▶ [What you have to do] Extract the full listing verbatim and drop any pictures from your copy.

▶ [Provided data]
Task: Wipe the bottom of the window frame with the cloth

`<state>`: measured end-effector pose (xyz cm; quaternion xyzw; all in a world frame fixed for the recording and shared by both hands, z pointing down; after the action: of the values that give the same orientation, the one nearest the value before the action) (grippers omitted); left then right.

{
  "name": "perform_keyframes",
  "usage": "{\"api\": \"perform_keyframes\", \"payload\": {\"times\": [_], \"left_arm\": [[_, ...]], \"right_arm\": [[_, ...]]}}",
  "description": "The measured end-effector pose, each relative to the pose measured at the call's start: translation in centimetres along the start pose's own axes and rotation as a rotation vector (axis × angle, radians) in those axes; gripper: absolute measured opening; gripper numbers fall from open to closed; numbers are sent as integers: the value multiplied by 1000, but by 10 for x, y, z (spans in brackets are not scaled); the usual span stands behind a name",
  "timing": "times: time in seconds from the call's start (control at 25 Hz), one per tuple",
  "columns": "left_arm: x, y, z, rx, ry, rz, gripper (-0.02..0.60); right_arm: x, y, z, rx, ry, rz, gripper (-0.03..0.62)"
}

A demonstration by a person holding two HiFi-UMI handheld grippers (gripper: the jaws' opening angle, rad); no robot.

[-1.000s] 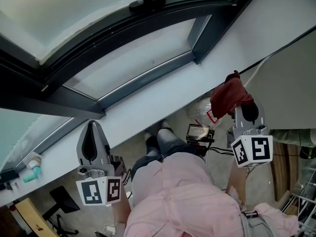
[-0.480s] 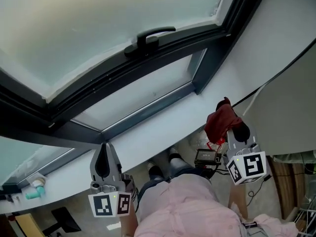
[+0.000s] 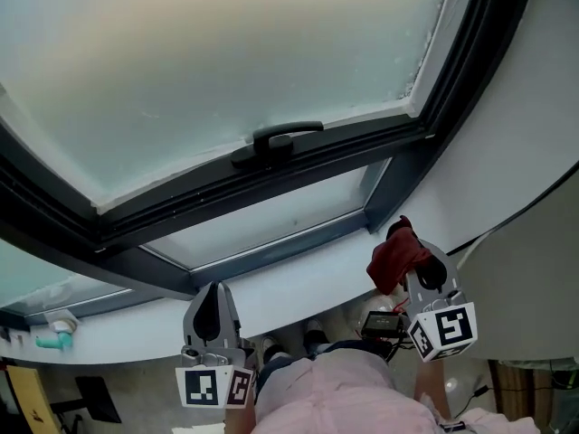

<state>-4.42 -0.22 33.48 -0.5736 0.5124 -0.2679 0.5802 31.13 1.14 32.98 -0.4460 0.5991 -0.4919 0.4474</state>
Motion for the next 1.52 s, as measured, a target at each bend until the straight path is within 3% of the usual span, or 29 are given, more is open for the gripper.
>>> {"api": "perform_keyframes", "payload": {"times": [0.44, 0.76, 0.92, 1.24, 1.52], "left_arm": [[0, -3, 41, 71, 56, 46, -5], [-2, 1, 37, 77, 60, 56, -5], [-1, 6, 30, 76, 61, 57, -5], [-5, 6, 18, 63, 84, 38, -5], [-5, 2, 10, 56, 117, 33, -5]], "right_arm": [[43, -5, 6, 48, 190, 89, 66], [101, 19, -22, 48, 302, 194, 66], [147, 25, -43, 63, 328, 183, 66], [220, 17, -54, 130, 298, 18, 66], [254, 17, -53, -55, 166, -62, 66]]}}
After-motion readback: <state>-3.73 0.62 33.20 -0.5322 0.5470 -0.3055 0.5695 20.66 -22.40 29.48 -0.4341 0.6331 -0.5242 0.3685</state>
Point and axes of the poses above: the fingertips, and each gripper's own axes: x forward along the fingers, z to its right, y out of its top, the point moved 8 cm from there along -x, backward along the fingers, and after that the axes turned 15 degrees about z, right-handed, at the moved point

▶ [The answer]
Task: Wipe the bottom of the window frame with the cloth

`<state>`: measured end-effector pose (xyz cm; quaternion xyzw; all in a world frame fixed for the recording and shared by both hands, z pointing down; after the action: of the values that give the same orientation, the one nearest the value before the action) (grippers omitted); left then right.

{
  "name": "perform_keyframes",
  "usage": "{\"api\": \"perform_keyframes\", \"payload\": {\"times\": [_], \"left_arm\": [[_, ...]], \"right_arm\": [[_, ...]]}}",
  "description": "The measured end-effector pose, each relative to the pose measured at the call's start: translation in centimetres along the start pose's own axes and rotation as a rotation vector (axis × angle, radians) in those axes; gripper: absolute measured opening; gripper numbers fall from open to closed; numbers are sent as integers: the value multiplied by 1000, but by 10 for x, y, z (spans in brackets are not scaled); the usual span stands behind a name",
  "timing": "times: time in seconds from the call's start (control at 25 Hz), one per tuple",
  "columns": "left_arm: x, y, z, rx, ry, rz, gripper (-0.02..0.60); right_arm: x, y, z, rx, ry, rz, gripper (-0.03..0.62)"
}

A demonstration by a person holding two HiFi-UMI handheld grippers (gripper: the jaws' opening angle, rad); no robot.

[-1.000s] 
[-0.480s] 
[+0.000s] 

<state>-4.42 -0.22 33.48 -0.5736 0.5124 -0.2679 0.5802 31.13 1.14 32.98 -0.4460 0.5991 -0.4919 0.4474</state>
Motion for the next 1.52 s, as measured, a target at each bend until the straight path is within 3% of the usual span, or 29 are given, more is open for the gripper.
>>> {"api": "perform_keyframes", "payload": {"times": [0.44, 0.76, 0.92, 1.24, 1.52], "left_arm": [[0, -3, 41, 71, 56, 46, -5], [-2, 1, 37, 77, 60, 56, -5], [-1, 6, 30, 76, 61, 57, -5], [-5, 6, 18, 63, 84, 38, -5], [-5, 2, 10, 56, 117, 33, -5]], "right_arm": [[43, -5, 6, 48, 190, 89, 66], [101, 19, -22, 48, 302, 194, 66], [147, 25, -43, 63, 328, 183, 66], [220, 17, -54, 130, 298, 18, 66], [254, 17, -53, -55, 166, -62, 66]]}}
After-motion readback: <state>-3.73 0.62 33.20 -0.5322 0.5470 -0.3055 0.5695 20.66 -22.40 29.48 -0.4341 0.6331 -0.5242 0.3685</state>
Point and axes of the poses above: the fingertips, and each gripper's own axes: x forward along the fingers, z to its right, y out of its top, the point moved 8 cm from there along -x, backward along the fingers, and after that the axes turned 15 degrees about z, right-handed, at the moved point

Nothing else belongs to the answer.